While British Columbians are probably still weeks away from knowing who will be in power, one UBC political scientists says vote splitting did not play the role NDP supporters feared it would. 

The Greens tripled their number of seats this election, with Adam Olsen and Sonia Fursteneau winning their Vancouver Island ridings of North Saanich and the Islands and Cowichan Valley, respectively.

Party leader Andrew Weaver was re-elected in his riding of Oak Bay-Gordon Head.

The preliminary vote count has the Liberals holding 43 seats, the NDP 41 seats, and the Greens three. 

The Green vote, which accounted for 16.74 per cent of the popular vote, may have stole the Liberal’s tantalizingly close majority away from them, according to Kathryn Harrison, a political science professor at UBC.

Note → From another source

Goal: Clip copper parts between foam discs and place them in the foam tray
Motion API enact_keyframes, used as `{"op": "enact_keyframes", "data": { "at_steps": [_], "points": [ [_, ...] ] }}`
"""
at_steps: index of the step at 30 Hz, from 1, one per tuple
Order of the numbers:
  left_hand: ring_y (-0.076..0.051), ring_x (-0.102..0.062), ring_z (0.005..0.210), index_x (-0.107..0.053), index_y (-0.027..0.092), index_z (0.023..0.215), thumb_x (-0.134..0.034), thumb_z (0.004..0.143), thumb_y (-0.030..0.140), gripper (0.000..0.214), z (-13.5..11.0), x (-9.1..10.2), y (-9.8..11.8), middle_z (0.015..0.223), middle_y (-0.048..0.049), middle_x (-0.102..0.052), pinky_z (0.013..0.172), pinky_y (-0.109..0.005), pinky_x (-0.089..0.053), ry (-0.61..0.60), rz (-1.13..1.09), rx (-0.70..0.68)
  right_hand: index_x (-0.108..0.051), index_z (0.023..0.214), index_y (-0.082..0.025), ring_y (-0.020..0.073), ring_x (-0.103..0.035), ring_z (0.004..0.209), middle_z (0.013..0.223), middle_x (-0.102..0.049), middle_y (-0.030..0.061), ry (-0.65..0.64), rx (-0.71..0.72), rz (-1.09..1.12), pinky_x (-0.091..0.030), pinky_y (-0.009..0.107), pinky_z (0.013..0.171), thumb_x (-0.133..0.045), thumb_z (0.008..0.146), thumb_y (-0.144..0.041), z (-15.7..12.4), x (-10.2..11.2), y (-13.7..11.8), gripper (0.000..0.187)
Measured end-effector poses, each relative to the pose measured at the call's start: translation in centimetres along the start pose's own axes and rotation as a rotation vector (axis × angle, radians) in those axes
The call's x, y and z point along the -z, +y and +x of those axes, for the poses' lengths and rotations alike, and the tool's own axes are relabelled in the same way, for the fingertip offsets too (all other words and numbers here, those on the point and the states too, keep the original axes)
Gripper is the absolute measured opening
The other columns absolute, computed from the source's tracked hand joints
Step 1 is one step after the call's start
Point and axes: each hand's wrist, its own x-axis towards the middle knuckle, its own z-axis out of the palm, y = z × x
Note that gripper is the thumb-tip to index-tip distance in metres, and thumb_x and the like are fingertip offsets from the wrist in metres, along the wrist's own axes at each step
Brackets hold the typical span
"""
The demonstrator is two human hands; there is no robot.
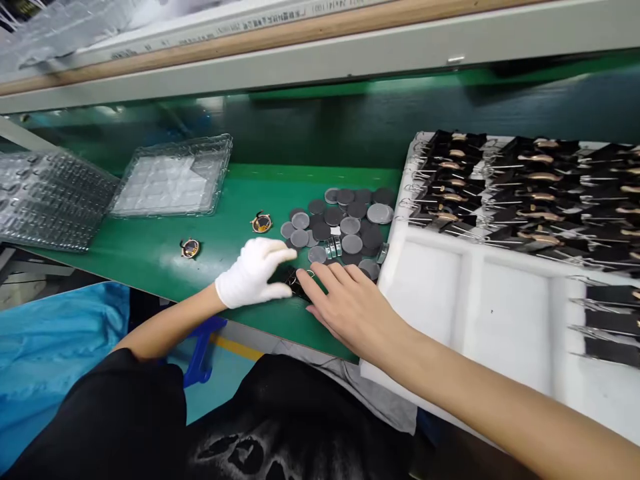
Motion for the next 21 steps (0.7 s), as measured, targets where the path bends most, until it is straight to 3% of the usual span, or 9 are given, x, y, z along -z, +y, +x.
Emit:
{"op": "enact_keyframes", "data": {
  "at_steps": [2,4,6,9,12,15,18,21],
  "points": [
    [-0.036,-0.060,0.122,-0.063,0.017,0.139,-0.054,0.097,0.069,0.067,0.6,1.3,-2.3,0.134,-0.0191,-0.064,0.101,-0.049,-0.046,0.038,0.064,0.140,-0.061,0.138,-0.007,0.0326,-0.065,0.099,0.124,-0.070,0.0195,-0.004,-0.026,-0.012,-0.045,0.043,0.076,-0.059,0.105,-0.035,0.2,-0.4,0.1,0.044],
    [-0.039,-0.058,0.126,-0.055,0.016,0.148,-0.060,0.095,0.063,0.072,1.4,2.6,-4.9,0.144,-0.0209,-0.058,0.102,-0.051,-0.046,-0.023,0.135,0.268,-0.065,0.131,-0.009,0.0320,-0.064,0.098,0.118,-0.071,0.0183,0.006,-0.078,-0.033,-0.043,0.042,0.076,-0.055,0.107,-0.038,0.2,-0.5,0.6,0.039],
    [-0.038,-0.059,0.123,-0.055,0.017,0.148,-0.064,0.093,0.060,0.071,2.4,3.3,-7.3,0.145,-0.0187,-0.059,0.100,-0.049,-0.049,-0.158,0.130,0.294,-0.068,0.123,-0.011,0.0313,-0.063,0.096,0.114,-0.072,0.0174,0.033,-0.158,-0.072,-0.041,0.042,0.076,-0.051,0.108,-0.036,0.2,-0.6,1.5,0.034],
    [-0.031,-0.066,0.112,-0.067,0.020,0.127,-0.067,0.090,0.055,0.051,3.8,3.4,-9.5,0.127,-0.0116,-0.067,0.094,-0.041,-0.052,-0.258,0.002,0.284,-0.066,0.130,-0.009,0.0341,-0.061,0.101,0.119,-0.071,0.0189,0.038,-0.297,-0.118,-0.040,0.043,0.078,-0.056,0.106,-0.032,0.8,-0.9,3.2,0.035],
    [-0.027,-0.070,0.101,-0.069,0.019,0.114,-0.074,0.083,0.055,0.048,4.7,2.6,-9.9,0.116,-0.0098,-0.069,0.089,-0.037,-0.054,-0.225,-0.062,0.275,-0.065,0.135,-0.011,0.0360,-0.063,0.106,0.122,-0.071,0.0170,-0.035,-0.388,-0.018,-0.039,0.044,0.080,-0.069,0.099,-0.032,1.8,-1.7,5.0,0.042],
    [-0.027,-0.070,0.106,-0.068,0.018,0.117,-0.072,0.087,0.046,0.042,4.7,1.4,-9.4,0.121,-0.0114,-0.070,0.093,-0.037,-0.054,-0.111,-0.053,0.271,-0.069,0.128,-0.019,0.0339,-0.066,0.109,0.122,-0.074,0.0117,-0.089,-0.395,0.164,-0.040,0.044,0.084,-0.075,0.095,-0.029,2.2,-2.3,6.5,0.034],
    [-0.025,-0.071,0.109,-0.068,0.019,0.126,-0.065,0.094,0.033,0.035,4.1,0.3,-8.4,0.121,-0.0106,-0.074,0.096,-0.037,-0.054,-0.014,-0.092,0.314,-0.069,0.119,-0.020,0.0330,-0.069,0.111,0.118,-0.077,0.0109,-0.026,-0.389,0.289,-0.041,0.046,0.091,-0.080,0.092,-0.030,2.0,-2.4,7.6,0.031],
    [-0.021,-0.073,0.099,-0.068,0.019,0.129,-0.065,0.093,0.032,0.038,4.3,0.2,-6.6,0.115,-0.0079,-0.078,0.094,-0.034,-0.057,0.124,-0.290,0.441,-0.070,0.112,-0.020,0.0287,-0.074,0.097,0.100,-0.079,0.0071,0.072,-0.400,0.436,-0.047,0.045,0.091,-0.084,0.089,-0.033,1.6,-2.0,8.3,0.030]
  ]
}}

“I think the Green vote, in fact, helped the NDP fortunes in this election,” she said the morning after the election.

“The Greens basically siphoned votes away from the Liberals and allowed the NDP to come up through the middle.”

For instance, the NDP’s George Chow won in Vancouver-Fraserview, a battleground riding where Liberal cabinet minister, Suzanne Anton, was seeking re-election. Had the Green voters (7.45 per cent) voted for the Liberals instead, Anton would have beat Chow and held onto her riding.

There are more of those kinds of riding than the opposite, where the Liberals took a seat from NDP with the Green vote, said Harrison.

 She estimates there were about eight ridings where the NDP benefitted from the Greens drawing votes away from the Liberals.

But Harrison’s colleague suspects voters gave the Greens the benefit of the doubt this time around and warned that wouldn’t be the case next time.

“They are the none-of-the-above party – a lot of people will project onto them whatever it is they want. Particularly because they didn’t have a chance of governing,” said Richard Johnston, also a political science professor at UBC.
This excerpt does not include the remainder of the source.